Сдав вступительные экзамены, я начал учиться на математическом отделении физико-математического факультета Московского государственного университета, избрав по специальности аэродинамический цикл. Скажу сразу, что, несмотря на это мудрое обозначение, настоящий математик из меня не вышел…
Уже к третьему курсу меня неотвратимо потянуло писать. Желанию этому противостоять я не мог.
Писать я учился в письмах домой. Я описывал в них Москву, которую в свободные от занятий часы исходил пешком вдоль и поперёк, от центра до пригородов. Я описывал новостройки и шествия, театры и стадионы, магазины и Зоопарк, выставки и музеи. Некоторые письма доходили до 28 страниц.
Потом выяснилось, что младший мой братишка Ося и его приятели берут у матери эти письма, перепечатывают их на машинке и помещают отрывки в местной газете, под заголовком: «Письма из Москвы». За это им в редакции что-то платят, они не отказываются, берут гонорар, ходят в кино и едят пирожные за моё здоровье. Тут я стал подумывать, что и сам бы мог позаботиться о своём здоровье, не препоручая это моим волжским друзьям.
…Но настоящее решение пришло иначе.
Я навсегда запомнил этот неистово морозный день с низко нависшим тяжёлым небом, к которому поднимались дымные столбы от костров, зажжённых на московских перекрестках. Я был в траурной очереди у Колонного зала и дважды прошёл мимо гроба Ильича.
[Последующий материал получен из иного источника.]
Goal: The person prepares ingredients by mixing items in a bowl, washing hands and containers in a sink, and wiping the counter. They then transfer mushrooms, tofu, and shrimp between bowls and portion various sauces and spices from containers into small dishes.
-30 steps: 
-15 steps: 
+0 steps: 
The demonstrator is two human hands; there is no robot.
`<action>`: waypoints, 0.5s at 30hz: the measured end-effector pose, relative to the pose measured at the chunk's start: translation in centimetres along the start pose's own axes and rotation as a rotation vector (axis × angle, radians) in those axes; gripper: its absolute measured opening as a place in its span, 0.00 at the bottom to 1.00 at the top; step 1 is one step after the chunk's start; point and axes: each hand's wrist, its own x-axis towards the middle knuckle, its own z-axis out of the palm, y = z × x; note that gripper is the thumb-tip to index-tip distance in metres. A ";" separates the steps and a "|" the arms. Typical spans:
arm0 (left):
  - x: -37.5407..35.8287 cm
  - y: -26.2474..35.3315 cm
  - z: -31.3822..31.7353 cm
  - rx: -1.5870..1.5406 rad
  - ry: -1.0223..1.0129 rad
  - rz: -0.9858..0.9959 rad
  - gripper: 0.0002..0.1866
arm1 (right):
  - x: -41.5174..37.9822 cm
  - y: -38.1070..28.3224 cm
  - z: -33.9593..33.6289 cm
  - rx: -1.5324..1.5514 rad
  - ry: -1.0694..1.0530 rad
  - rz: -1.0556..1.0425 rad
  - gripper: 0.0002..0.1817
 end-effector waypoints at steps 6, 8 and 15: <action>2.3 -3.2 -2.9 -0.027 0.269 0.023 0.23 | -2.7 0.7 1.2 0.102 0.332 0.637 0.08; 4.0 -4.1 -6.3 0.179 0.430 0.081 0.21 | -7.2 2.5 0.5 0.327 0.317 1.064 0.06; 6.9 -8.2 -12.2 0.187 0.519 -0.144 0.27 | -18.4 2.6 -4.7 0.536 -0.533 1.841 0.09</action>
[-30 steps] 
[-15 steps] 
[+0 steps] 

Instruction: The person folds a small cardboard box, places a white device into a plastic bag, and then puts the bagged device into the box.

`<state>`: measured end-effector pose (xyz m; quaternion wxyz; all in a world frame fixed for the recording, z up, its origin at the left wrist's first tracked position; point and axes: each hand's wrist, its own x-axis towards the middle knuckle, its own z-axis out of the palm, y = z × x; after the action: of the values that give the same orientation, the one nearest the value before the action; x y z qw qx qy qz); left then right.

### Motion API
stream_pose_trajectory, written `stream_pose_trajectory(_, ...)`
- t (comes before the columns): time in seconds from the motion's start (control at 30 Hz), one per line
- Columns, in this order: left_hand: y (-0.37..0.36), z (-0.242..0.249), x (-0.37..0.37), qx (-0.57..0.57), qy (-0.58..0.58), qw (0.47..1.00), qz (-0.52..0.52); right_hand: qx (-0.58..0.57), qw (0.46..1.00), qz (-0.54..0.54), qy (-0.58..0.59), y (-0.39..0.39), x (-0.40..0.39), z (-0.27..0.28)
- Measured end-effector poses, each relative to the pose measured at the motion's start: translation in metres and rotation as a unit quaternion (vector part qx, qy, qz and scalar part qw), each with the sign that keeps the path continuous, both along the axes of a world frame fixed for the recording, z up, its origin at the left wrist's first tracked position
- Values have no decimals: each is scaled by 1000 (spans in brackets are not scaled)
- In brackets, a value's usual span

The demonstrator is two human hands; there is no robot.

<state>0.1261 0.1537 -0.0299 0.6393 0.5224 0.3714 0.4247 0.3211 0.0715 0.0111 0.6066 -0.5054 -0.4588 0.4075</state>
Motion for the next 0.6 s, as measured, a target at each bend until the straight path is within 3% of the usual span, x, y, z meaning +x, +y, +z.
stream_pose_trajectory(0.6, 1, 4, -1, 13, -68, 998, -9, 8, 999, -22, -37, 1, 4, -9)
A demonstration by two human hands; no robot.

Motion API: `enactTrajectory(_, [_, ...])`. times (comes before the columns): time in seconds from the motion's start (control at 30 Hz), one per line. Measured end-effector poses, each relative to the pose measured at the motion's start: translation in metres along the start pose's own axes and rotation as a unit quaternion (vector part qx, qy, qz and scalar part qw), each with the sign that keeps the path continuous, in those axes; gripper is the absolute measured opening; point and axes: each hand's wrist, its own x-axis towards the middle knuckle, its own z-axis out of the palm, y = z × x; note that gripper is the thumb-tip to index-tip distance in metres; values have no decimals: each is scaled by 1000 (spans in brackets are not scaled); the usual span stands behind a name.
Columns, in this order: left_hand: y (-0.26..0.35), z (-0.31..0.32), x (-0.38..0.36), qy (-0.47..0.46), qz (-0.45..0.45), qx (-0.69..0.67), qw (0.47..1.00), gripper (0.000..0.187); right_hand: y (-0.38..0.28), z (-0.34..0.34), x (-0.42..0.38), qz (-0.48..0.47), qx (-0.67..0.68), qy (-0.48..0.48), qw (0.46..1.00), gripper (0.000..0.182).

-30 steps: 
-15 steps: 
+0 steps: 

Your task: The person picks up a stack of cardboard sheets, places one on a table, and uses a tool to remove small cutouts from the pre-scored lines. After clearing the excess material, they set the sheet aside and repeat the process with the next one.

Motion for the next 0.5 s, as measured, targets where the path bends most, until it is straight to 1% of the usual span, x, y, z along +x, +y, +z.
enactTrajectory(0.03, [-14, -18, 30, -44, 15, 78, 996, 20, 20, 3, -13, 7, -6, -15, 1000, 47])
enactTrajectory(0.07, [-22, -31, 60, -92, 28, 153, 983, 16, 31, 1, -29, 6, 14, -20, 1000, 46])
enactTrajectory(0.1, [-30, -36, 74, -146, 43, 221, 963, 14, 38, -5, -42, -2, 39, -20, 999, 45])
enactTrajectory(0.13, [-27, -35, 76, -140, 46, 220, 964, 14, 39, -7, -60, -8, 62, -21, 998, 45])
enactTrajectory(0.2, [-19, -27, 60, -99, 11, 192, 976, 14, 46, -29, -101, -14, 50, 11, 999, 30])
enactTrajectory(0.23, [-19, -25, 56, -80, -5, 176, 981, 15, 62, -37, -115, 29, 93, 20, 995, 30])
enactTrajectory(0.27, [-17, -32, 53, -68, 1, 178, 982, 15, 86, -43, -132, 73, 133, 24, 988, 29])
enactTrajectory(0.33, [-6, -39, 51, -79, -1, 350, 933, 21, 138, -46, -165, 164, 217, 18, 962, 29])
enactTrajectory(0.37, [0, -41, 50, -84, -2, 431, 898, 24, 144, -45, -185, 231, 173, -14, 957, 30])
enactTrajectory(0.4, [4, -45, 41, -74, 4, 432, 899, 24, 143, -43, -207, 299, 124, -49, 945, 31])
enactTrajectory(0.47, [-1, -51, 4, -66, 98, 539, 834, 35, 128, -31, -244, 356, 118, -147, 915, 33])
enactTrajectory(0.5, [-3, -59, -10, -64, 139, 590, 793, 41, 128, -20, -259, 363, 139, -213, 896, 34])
На всю жизнь запомнил я этот скорбный день, заиндевевшие лица тысяч людей, дымное дыхание молчаливой толпы и потом надрывный плач заводских гудков над городом. Я так замёрз, что, когда стоял у Колонного в третий раз, упал, и красноармейцы отогрели меня у костра. Но когда я пришёл домой и окоченевшие мои пальцы настолько оттаяли, что могли держать ручку, я сел писать. Я писал всю ночь. Я писал для самого себя. Мне надо было найти слова, чтобы выразить всё то, что увидел я в этот день, заглянув в бездонную пропасть народного горя…
Может быть, в эту ночь я впервые по-настоящему захотел стать писателем.
Примерно через год я написал свой первый рассказ. То была пора бурно распространявшихся радиоувлечений. Мы мастерили самодельные приёмники и с сердцем, замирающим от восторга перед могуществом техники, слушали в эбонитовых наушниках размеренный диктант ТАСС: «Точччка… По бук-вам: Пётр, Анна, Роман. Иван, Жанна… Па-риж!..» И это казалось нам чудом. Рассказ я тоже посвятил радио. При этом я совершил ту сакраментальную ошибку, без которой не обходится обычно ни один начинающий. «Что же я буду писать про то, о чём все знают! — размышляет начинающий. — Нет! Я напишу про то, чего никто не знает и я в том числе… Вот это — другое дело!» И мой рассказ был посвящён американской жизни. Жил я в то время на Таганской площади, что, как известно, довольно далеко от Бродвея, английским языком тоже ещё не занимался. Но всё это меня нимало не смущало. Рассказ свой я назвал «Приёмник мистера Кисмиквика». Понравившуюся мне, по созвучию с бессмертным Пиквиком, фамилию моего героя я случайно подслушал у соседки по квартире, которая любила читать вслух то, что ей было задано учительницей английского языка.